I’ve looked to find a type of freedom on the underside of myth. My destiny could not be the kind which crushes an Oedipus or Laius. I leave that type of assassination to the sons of privileged families. No, my story is of resurrecting the father from the death wrought by society. That’s the only way I can find the course of my own life.
I was the child that circled the playground like a caged animal; and behind me was another, and another. And so we followed each other, as if guided by the stars above. It is from such a prison of children that freedom flowed; like some centrifugal force that holds the spheres around the head, with the heavens and the stars. Not all roads lead to Mecca and its ritual circumambulations of the Kaaba.
Our hands were empty of so many lost caresses. The lawmen’s bracelets snapped shut around the fragile curve of our wrists. My stainless steel chain bracelet glistened—we each wore whatever jewels we could. In the empty hours, our fingers wound themselves around the skylight bars in the low-ceilinged arched cells inhabited by sensual youths, blind to the sun. In my nocturnal memories, a fragment of moonlight illuminates the faces of these children in the shadows. My companions in misfortune were between thirteen and seventeen. The law and the precocious breaking of our will became one and the same thing. We all seemed to have become cloaked like sanctified beings, resembling what in other times would have been sacrificial victims—be they goats, oxen or children. Black tattoos on their arms, a simple cross, no words of prayer, a scar slashed across the skin close to the name of a loved one. Being among them gave me a strange sense of premonition. Within those walls I construed the sign on their foreheads and on mine. I understood their determination to create their own destiny, that perhaps they, themselves, didn’t understand The etymology of Latin deliquere, to abandon, recalls the fundamental meaning of delinquency. In secondary school, we wrote with real ink, we dipped our Sergent-Major pens in little white porcelain inkwells. At the front of the class, as close as possible to the podium where the teacher had his desk, sat all the clever pupils, in neat rows, well behaved. As for us, we were already somewhere else.

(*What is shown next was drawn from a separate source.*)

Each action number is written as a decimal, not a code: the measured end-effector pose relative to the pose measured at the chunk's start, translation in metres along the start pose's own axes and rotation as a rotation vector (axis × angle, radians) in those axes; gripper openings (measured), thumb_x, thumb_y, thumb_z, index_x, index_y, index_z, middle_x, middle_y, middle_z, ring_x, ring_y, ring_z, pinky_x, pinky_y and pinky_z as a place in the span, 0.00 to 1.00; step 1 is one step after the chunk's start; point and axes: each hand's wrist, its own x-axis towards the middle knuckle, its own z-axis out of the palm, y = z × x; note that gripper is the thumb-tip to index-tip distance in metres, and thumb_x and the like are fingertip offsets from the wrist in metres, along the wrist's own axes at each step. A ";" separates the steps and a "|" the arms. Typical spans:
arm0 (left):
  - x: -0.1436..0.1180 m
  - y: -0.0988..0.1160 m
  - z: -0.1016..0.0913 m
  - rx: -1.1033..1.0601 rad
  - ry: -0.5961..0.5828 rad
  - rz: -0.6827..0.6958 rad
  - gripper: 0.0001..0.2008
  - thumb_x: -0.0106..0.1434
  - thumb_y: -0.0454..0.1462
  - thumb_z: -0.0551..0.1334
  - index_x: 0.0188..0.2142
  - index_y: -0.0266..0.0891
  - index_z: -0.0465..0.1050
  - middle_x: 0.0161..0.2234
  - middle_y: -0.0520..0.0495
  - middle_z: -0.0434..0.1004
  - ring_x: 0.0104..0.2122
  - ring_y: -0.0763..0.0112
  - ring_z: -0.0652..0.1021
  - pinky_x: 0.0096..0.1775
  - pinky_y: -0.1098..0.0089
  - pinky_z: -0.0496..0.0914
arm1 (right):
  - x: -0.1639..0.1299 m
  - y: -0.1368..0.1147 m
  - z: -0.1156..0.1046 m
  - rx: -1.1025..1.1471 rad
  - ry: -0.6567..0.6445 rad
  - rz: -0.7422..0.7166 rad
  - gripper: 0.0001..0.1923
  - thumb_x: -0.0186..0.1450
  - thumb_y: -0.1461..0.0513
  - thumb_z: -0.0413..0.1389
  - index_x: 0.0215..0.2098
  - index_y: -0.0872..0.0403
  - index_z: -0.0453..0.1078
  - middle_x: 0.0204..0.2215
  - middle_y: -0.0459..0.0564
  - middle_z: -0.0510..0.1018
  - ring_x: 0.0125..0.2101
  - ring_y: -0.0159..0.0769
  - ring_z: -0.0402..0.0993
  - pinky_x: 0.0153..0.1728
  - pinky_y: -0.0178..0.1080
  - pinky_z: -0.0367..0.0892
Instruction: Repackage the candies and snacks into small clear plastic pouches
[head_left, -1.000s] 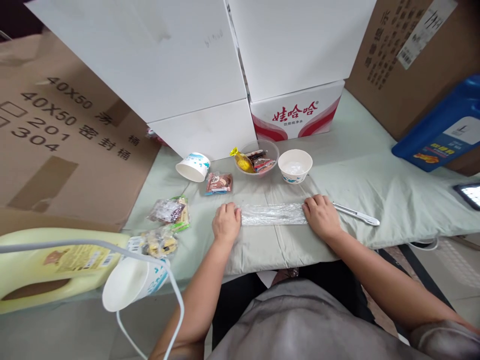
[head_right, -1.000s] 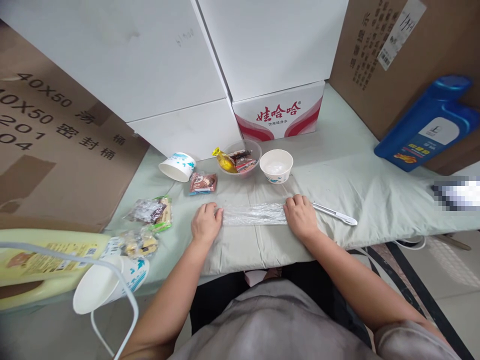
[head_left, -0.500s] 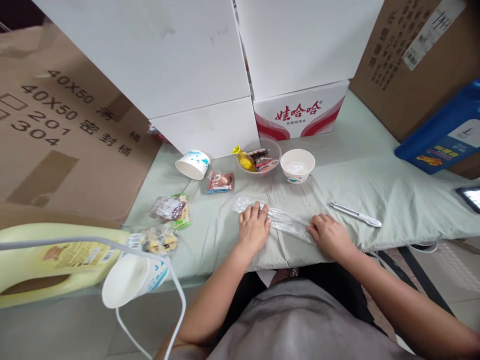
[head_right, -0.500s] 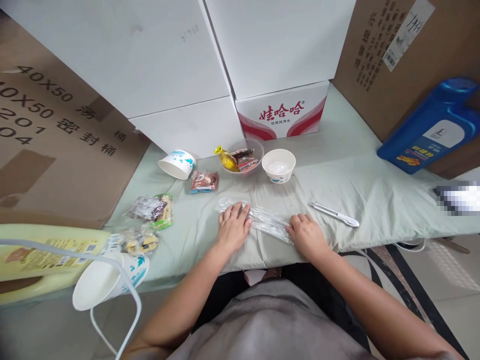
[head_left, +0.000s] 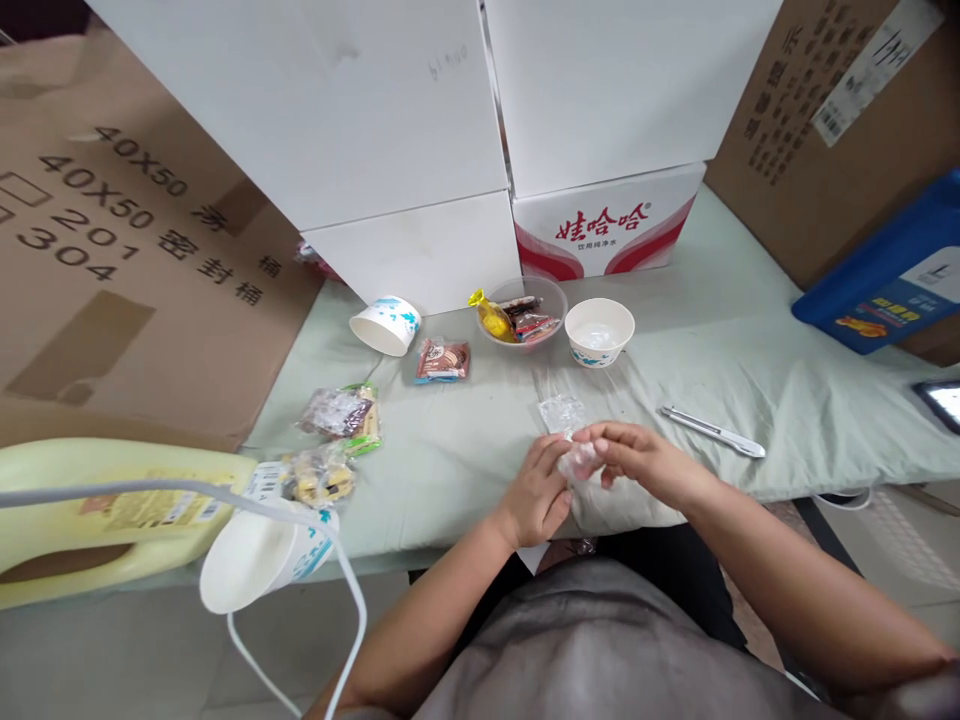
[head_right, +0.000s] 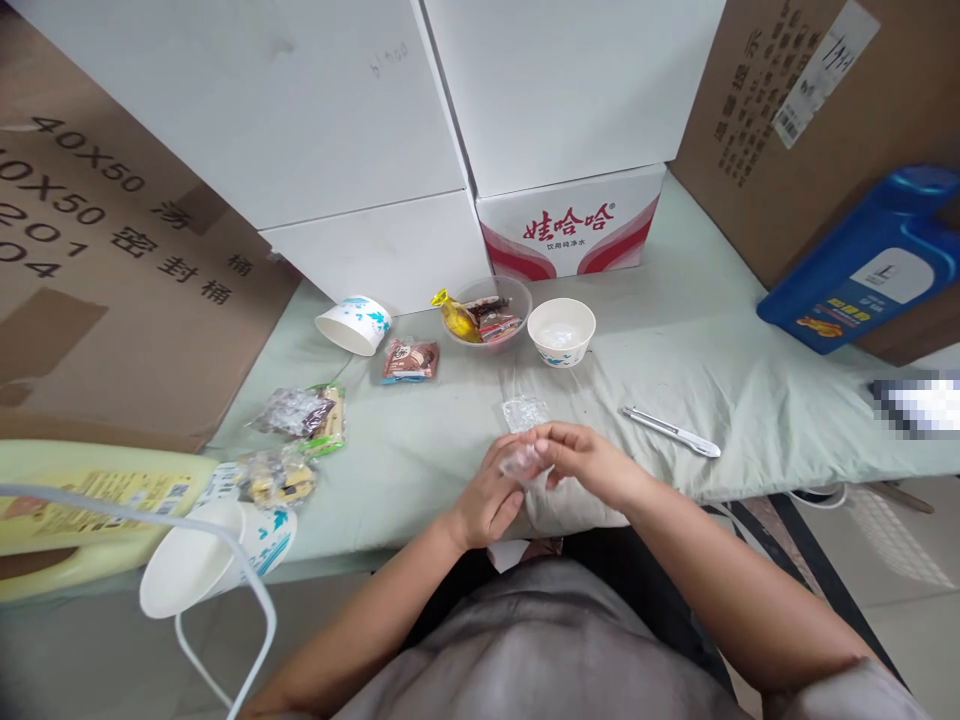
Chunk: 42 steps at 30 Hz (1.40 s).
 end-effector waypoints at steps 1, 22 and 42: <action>0.000 -0.001 -0.001 -0.028 0.026 -0.005 0.21 0.67 0.39 0.48 0.57 0.37 0.65 0.58 0.37 0.64 0.63 0.53 0.59 0.61 0.46 0.56 | 0.011 0.000 -0.003 0.064 0.043 0.031 0.18 0.64 0.51 0.58 0.46 0.54 0.70 0.40 0.53 0.78 0.37 0.36 0.77 0.31 0.35 0.70; 0.002 0.000 0.009 0.020 0.085 -0.113 0.13 0.61 0.32 0.57 0.45 0.39 0.72 0.47 0.41 0.73 0.54 0.57 0.70 0.60 0.47 0.62 | 0.054 0.036 -0.017 -0.726 0.578 -0.493 0.12 0.65 0.56 0.53 0.43 0.53 0.69 0.39 0.54 0.76 0.39 0.40 0.72 0.42 0.45 0.68; 0.000 0.003 0.014 0.262 0.198 -0.116 0.07 0.64 0.35 0.59 0.41 0.38 0.72 0.42 0.41 0.72 0.48 0.57 0.71 0.50 0.55 0.70 | 0.069 0.064 -0.014 -1.505 0.273 -0.520 0.15 0.68 0.63 0.50 0.51 0.56 0.71 0.50 0.57 0.74 0.49 0.48 0.65 0.47 0.49 0.62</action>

For a long time, people told me who I was. Now it’s my turn. Words are thrown in my direction, I catch them, send them on to other people, and I understand what I mean to them. The young born of immigration come from so far away; a distant journey. Each episode of their history evokes another, that of their parents’. In these young lives, I see reflected my own biography.
V like voice of the city V like Venissieux, Vaulx-en-Velin V like Vitry V like vandals thieving, like viewing shop windows, like violence V like Villon.
So my life will have found its definition on the fertile wastelands of the banlieue, where, paradoxically it seems, the city ends. To steal, to destroy, to take drugs is also to push to the extreme society’s Exclusion Order.
It’s taken me thirty years to move from the News in Brief columns of the press to the literary pages. Even now, whenever I’m at my lowest, I repeat these lines to myself:
Fellow humans who will come after us Do not harden your hearts against us. If you can show us poor wretches some pity God will be quicker to grant you his mercy.
And each word falls from my lips in the same way I’m sure they came from Villon’s heart.